А я бродил среди этой толпы, слушал, о чем они говорят. Расходились одни — потому что все эти группы так же неожиданно рассыпались, как возникали, — шел к другим; не успеешь подойти — смотришь, и тут половина людей уже перекочевала на соседний угол. Бунт, казалось бы, закончился, но на самом деле волнения не улеглись. Я не говорил, только слушал. Тут я поймал на себе удивленные взгляды — что это он молчит, точно в рот воды набрал. И тогда я расхрабрился и принялся рассказывать, как мне удалось улизнуть от конной полиции, но меня прервал какой-то парень: он рассказал историю, похожую на мою, только, оказывается, он не испугался полиции. Парень говорил очень забавно, и после него я уже не осмелился и слова сказать.

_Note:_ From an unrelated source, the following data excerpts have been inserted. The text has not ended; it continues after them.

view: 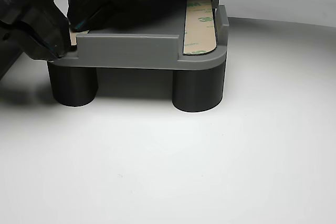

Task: Peel off protective film from adhesive tape.

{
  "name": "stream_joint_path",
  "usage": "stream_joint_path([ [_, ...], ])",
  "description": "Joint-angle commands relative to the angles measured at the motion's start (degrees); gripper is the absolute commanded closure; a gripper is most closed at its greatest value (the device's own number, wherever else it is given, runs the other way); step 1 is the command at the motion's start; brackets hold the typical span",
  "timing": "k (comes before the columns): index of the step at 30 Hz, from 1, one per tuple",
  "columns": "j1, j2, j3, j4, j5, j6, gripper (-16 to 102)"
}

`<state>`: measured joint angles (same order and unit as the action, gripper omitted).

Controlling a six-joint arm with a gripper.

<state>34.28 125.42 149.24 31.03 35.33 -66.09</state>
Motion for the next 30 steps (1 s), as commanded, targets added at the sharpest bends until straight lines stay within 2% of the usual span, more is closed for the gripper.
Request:
stream_joint_path([
  [1,-0.26,1.05,-2.02,-0.26,0.26,-0.18,96],
  [30,-0.26,0.35,-2.02,0.53,0.53,1.58,96],
])
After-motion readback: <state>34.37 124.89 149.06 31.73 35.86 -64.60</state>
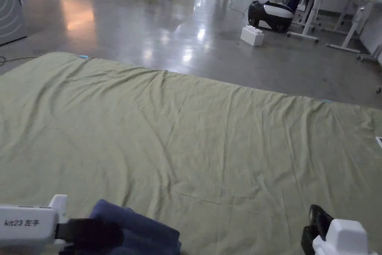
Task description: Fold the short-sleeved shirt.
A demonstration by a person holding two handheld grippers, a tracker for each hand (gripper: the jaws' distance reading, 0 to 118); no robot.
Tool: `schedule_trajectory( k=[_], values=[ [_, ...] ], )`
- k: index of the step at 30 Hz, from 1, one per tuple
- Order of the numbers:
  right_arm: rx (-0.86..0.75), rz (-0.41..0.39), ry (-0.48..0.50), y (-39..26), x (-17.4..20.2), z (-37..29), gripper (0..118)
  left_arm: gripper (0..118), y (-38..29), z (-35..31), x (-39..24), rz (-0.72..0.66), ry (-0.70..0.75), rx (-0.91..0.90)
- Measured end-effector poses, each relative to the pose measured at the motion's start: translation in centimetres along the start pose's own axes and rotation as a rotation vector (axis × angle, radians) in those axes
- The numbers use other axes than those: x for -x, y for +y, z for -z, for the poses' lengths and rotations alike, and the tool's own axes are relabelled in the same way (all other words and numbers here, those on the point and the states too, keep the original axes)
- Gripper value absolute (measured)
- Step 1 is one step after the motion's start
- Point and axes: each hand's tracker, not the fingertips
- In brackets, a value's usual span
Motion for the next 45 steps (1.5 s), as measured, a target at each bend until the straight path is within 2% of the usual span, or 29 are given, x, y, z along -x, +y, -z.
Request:
schedule_trajectory(
  k=[4,10,12,15,18,22,27,29,34,37,40,45],
  values=[
    [-0.032,-0.002,-0.025,2.0,-1.3,0.9,1,23,4.1,-5.4,1.2,0.038,0.160,0.009],
    [-0.089,-0.029,-0.047,3.5,-1.8,1.0,1,23,8.4,-13.0,4.0,0.031,0.433,0.014],
    [-0.073,-0.009,-0.050,3.2,-1.9,1.2,1,23,9.3,-15.0,4.7,-0.001,0.547,-0.002],
    [-0.071,-0.007,-0.053,3.1,-2.0,1.1,1,22,10.3,-17.7,6.2,-0.019,0.587,-0.031],
    [-0.062,-0.013,-0.054,2.9,-1.9,1.3,1,22,9.2,-18.2,4.0,0.003,0.658,-0.022],
    [-0.047,-0.011,-0.051,2.5,-1.8,1.4,1,22,8.4,-18.8,3.3,-0.038,0.708,-0.047],
    [-0.035,-0.005,-0.042,2.1,-1.6,1.5,1,23,7.1,-16.9,3.3,0.011,0.930,0.007],
    [-0.034,-0.004,-0.038,2.0,-1.6,1.5,1,29,7.1,-16.3,3.8,0.001,0.934,-0.002],
    [-0.034,-0.005,-0.030,1.9,-1.6,1.4,1,67,7.6,-15.5,4.3,0.097,1.143,-0.007],
    [-0.033,-0.010,-0.028,1.9,-1.8,1.3,1,67,7.5,-15.2,3.8,0.145,1.246,-0.004],
    [-0.031,-0.007,-0.026,1.8,-1.9,1.2,1,67,7.2,-14.8,2.5,0.241,1.387,-0.079],
    [-0.035,0.006,-0.022,1.8,-2.0,1.0,1,68,5.0,-12.2,0.0,0.368,1.378,-0.264]
  ],
)
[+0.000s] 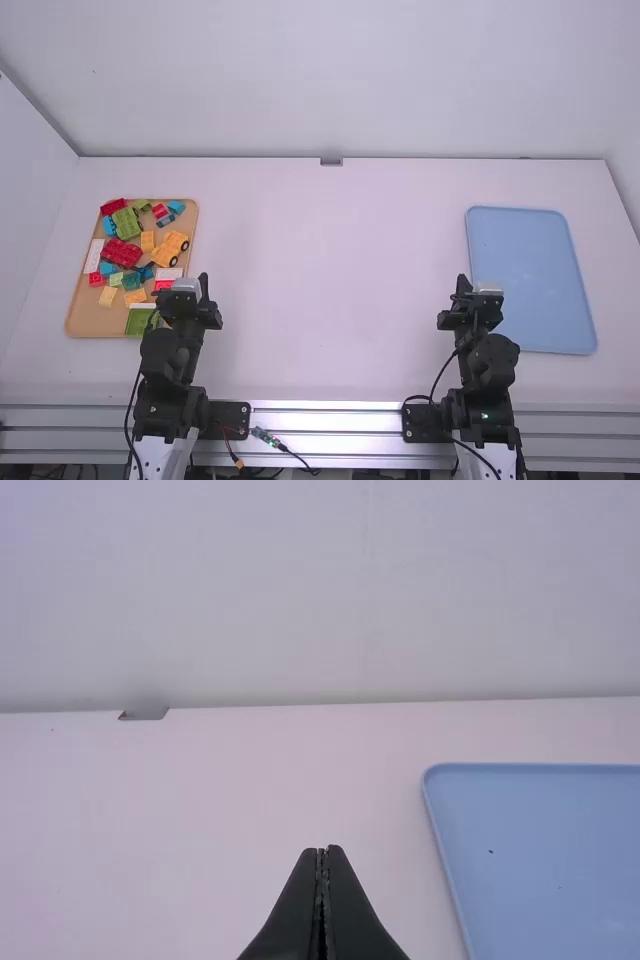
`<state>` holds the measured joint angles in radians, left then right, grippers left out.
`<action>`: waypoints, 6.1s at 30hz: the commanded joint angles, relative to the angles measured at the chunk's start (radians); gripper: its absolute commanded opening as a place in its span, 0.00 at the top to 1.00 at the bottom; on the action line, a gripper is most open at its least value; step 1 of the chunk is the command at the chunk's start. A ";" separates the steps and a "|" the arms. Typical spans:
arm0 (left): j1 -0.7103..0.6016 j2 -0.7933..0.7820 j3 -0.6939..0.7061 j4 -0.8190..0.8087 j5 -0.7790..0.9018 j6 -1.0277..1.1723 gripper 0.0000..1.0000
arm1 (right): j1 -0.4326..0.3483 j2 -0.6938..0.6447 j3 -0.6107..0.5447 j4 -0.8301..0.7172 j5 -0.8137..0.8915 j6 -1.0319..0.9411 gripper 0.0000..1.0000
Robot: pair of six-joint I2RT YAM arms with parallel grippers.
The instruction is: Assemble lego blocks to make yellow taxi
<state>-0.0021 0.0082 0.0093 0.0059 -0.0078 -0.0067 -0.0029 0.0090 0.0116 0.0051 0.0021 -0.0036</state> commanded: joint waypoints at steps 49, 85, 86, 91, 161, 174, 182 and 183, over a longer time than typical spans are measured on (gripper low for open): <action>-0.015 0.721 0.627 -0.220 -0.057 0.154 0.32 | -0.007 0.798 0.582 -0.087 -0.149 -0.022 0.32; 0.449 1.918 1.600 -0.817 0.237 0.870 0.01 | -0.010 1.161 0.846 -0.057 -0.212 -0.076 0.01; 0.457 1.929 1.600 -0.816 0.240 0.868 0.01 | -0.010 1.161 0.846 -0.057 -0.211 -0.076 0.01; 0.472 2.001 1.600 -0.816 0.281 0.876 0.01 | -0.010 1.161 0.846 -0.058 -0.211 -0.076 0.01; -0.050 1.894 1.457 -0.634 0.036 0.579 0.98 | -0.010 1.162 0.845 -0.047 -0.215 -0.071 0.01; -0.541 1.860 1.265 -0.628 0.060 0.821 0.98 | -0.032 1.162 0.846 -0.047 -0.224 -0.046 0.01; -0.606 1.860 1.206 -0.576 0.272 0.965 0.98 | -0.032 1.162 0.846 -0.051 -0.241 -0.049 0.01; -0.605 1.860 1.191 -0.563 0.296 0.970 0.98 | -0.032 1.162 0.846 -0.053 -0.241 -0.049 0.01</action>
<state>-0.6136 1.9072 1.2240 -0.5617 0.1936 0.9108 -0.0338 1.1622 0.8181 -0.0463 -0.2310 -0.0559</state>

Около полуночи, набродившись вдосталь, я решил поискать себе пристанище на ночь. Устал я смертельно и был голоден. Я вышел на широкий проспект, тот самый, где дружок парня-червяка, помните, тот парень — склизкий-червяк-который-присосется-не-обрадуешься — ранил человека-глыбу-которому-пальцем-столб-своротить-ничего-не-стоит. Проспект этот был поделен надвое руслом пересохшей речушки, которая появилась здесь, надо думать, еще в ту пору, когда наш американский материк поднялся из бездны морской. А может быть, этой речушке посчастливилось видеть, как от земли оторвался огромный кусок — тот самый, из которого потом образовалась луна, — и в нашей планете сделалась брешь, тотчас же захваченная Тихим океаном. Ее, эту речушку, размывали устремлявшиеся сюда с холмов потоки дождевой воды. И, хотя по обоим ее берегам поднялись дома, хотя протянулись улицы, выстроились деревья и пролегли трамвайные пути, ее сухое русло по-прежнему даёт приют кошкам и собакам, крысам и мокрицам, а также бродягам и босякам, нищим и убийцам, которые, случалось, заканчивали там свой век, прямо на камнях, в грязной луже, рядом с дохлыми котами, посреди пустых жестянок, тряпья, разбитых ящиков, груды соломы, сухих листьев. Стоило преступнику добраться до берегов, застроенных бетонными навесами, и он бесследно исчезал, точно сквозь землю проваливался, потому что пересохшая речушка, видимо, соединялась — так по крайней мере говорили — со сточными трубами города. Полиция туда боялась нос сунуть. Эта заброшенная канава поставляла целые поколения бездомных бродяг. Они родились в грязных трущобах, а потом пришли в этот овраг и прижились здесь. Отсюда они шли просить милостыню или воровать и снова сюда возвращались, — правда, иногда им приходилось по дороге домой завернуть в комиссариат или исправительный дом. В тюрьму и на каторгу, в больницу и на поселение шли они из своего родного оврага и всегда возвращались обратно — пусть только для того, чтобы умереть.